*Your instructions*. Of all the lines below, output only those starting at the one with "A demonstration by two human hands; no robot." and ending at the one with "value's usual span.", both ends included, exactly as written.

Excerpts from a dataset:
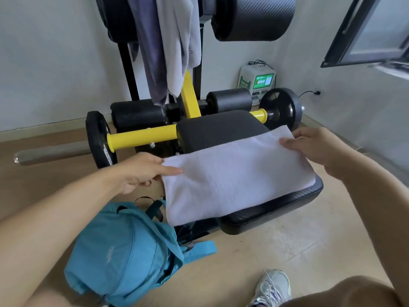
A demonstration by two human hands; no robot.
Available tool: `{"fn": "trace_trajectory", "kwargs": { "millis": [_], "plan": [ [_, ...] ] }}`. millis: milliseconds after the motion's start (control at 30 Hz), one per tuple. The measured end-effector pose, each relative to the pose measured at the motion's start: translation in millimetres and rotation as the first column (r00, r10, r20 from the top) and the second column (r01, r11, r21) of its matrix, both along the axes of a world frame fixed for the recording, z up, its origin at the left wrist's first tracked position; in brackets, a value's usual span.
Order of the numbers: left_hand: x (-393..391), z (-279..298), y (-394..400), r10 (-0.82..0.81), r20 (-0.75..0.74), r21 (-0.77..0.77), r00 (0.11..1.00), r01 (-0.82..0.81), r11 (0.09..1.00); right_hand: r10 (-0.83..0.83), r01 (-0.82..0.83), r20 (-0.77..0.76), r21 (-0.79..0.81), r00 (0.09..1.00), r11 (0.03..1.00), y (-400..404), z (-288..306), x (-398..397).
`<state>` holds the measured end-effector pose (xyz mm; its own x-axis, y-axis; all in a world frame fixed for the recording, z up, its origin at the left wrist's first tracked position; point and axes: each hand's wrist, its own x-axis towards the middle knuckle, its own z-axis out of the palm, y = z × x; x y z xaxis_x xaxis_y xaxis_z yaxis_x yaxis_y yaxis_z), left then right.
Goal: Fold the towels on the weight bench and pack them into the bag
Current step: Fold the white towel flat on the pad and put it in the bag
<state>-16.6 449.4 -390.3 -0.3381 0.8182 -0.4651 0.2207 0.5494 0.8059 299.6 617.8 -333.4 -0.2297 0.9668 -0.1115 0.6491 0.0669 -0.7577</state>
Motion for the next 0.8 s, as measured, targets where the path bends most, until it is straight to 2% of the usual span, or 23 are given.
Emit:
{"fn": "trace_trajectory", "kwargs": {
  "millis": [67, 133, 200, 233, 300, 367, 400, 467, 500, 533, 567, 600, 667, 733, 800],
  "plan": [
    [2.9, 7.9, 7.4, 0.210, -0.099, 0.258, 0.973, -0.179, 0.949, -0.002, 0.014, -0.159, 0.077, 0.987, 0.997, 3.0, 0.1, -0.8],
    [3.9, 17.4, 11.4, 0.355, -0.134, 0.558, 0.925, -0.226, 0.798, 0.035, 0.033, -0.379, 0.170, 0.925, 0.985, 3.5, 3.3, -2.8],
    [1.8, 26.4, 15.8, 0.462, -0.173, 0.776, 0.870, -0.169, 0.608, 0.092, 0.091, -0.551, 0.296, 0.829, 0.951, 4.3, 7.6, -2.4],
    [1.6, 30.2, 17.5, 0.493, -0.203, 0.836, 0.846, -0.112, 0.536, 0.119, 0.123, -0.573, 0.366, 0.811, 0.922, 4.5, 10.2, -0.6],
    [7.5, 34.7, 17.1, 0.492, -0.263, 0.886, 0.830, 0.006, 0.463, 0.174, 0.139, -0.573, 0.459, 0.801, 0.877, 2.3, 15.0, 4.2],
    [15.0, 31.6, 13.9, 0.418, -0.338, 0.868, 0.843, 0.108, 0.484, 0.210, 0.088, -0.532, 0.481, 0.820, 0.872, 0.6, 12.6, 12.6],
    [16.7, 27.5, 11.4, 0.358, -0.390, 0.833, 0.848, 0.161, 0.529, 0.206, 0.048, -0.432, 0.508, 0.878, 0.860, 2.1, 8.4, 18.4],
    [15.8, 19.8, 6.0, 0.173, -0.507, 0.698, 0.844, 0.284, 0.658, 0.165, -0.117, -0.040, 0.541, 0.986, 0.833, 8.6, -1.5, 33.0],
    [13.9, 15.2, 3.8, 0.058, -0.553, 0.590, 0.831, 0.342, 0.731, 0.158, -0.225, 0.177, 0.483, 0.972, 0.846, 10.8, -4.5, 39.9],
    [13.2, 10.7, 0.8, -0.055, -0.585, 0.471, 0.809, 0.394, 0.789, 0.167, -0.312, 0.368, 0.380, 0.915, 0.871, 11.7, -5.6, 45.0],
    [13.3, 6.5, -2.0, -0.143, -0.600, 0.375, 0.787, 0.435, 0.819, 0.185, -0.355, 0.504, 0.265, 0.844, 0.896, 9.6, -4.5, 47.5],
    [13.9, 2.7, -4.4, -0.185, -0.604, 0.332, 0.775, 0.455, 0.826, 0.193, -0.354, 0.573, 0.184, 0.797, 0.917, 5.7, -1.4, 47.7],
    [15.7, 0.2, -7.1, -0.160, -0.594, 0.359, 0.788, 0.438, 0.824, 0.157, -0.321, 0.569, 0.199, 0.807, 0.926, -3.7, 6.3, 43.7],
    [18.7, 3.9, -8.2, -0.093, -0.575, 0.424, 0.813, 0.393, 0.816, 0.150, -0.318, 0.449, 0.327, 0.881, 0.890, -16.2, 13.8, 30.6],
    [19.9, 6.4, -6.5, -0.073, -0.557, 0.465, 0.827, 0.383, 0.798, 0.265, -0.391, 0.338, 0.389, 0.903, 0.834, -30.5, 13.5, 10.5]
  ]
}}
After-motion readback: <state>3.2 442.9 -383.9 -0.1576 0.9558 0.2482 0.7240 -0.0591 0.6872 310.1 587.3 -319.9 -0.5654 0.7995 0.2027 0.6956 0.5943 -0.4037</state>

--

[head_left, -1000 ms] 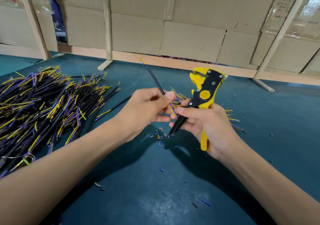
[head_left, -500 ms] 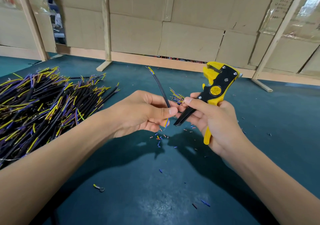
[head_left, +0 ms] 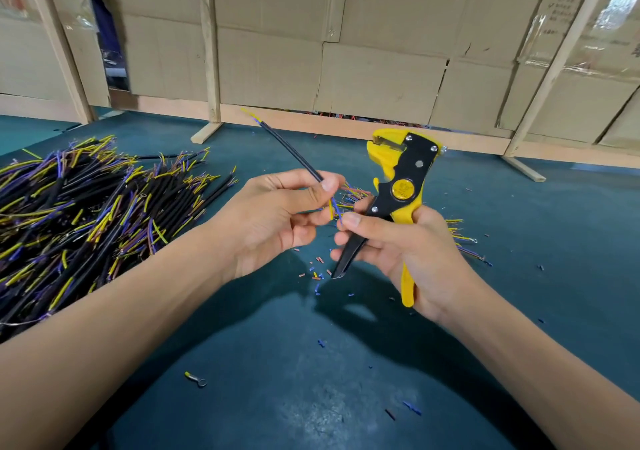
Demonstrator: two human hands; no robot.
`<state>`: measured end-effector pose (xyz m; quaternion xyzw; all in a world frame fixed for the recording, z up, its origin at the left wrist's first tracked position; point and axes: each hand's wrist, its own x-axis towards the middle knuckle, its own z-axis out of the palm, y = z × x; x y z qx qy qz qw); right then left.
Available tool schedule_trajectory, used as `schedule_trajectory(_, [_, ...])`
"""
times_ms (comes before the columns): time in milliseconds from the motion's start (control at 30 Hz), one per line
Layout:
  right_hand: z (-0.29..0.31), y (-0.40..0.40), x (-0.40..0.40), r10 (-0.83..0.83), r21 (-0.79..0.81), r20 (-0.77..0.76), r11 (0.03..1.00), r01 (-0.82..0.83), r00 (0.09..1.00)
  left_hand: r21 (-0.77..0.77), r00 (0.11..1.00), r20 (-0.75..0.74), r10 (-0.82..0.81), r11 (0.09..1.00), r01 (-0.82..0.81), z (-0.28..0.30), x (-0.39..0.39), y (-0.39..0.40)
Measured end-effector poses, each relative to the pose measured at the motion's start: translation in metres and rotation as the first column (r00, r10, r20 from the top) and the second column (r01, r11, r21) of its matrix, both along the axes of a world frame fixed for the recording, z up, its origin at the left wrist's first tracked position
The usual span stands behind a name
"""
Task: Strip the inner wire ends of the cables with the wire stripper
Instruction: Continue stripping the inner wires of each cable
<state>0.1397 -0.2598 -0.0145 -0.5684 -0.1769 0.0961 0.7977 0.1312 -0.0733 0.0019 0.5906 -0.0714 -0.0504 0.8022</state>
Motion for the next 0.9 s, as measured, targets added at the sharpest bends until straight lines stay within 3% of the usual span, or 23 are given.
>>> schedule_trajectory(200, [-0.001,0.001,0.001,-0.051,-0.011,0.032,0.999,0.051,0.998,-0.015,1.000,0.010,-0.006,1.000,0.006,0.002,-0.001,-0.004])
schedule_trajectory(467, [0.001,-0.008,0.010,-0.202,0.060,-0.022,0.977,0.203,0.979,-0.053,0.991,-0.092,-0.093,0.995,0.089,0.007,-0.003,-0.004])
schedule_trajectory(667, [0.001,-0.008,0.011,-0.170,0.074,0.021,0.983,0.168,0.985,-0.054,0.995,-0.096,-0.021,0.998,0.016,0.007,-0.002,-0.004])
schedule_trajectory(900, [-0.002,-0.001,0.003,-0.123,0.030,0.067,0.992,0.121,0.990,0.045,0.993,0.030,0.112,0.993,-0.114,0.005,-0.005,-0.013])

*Task output*.
A demonstration by two human hands; no robot.
Available tool: `{"fn": "trace_trajectory", "kwargs": { "millis": [_], "plan": [ [_, ...] ] }}`. millis: milliseconds after the motion's start (control at 30 Hz), one per tuple. The measured end-effector pose, each relative to the pose measured at the motion's start: translation in millimetres and rotation as the first column (r00, r10, r20 from the top) and the second column (r01, r11, r21) of its matrix, both along the axes of a world frame fixed for the recording, z up, its origin at the left wrist's first tracked position; in brackets, a value's usual span.

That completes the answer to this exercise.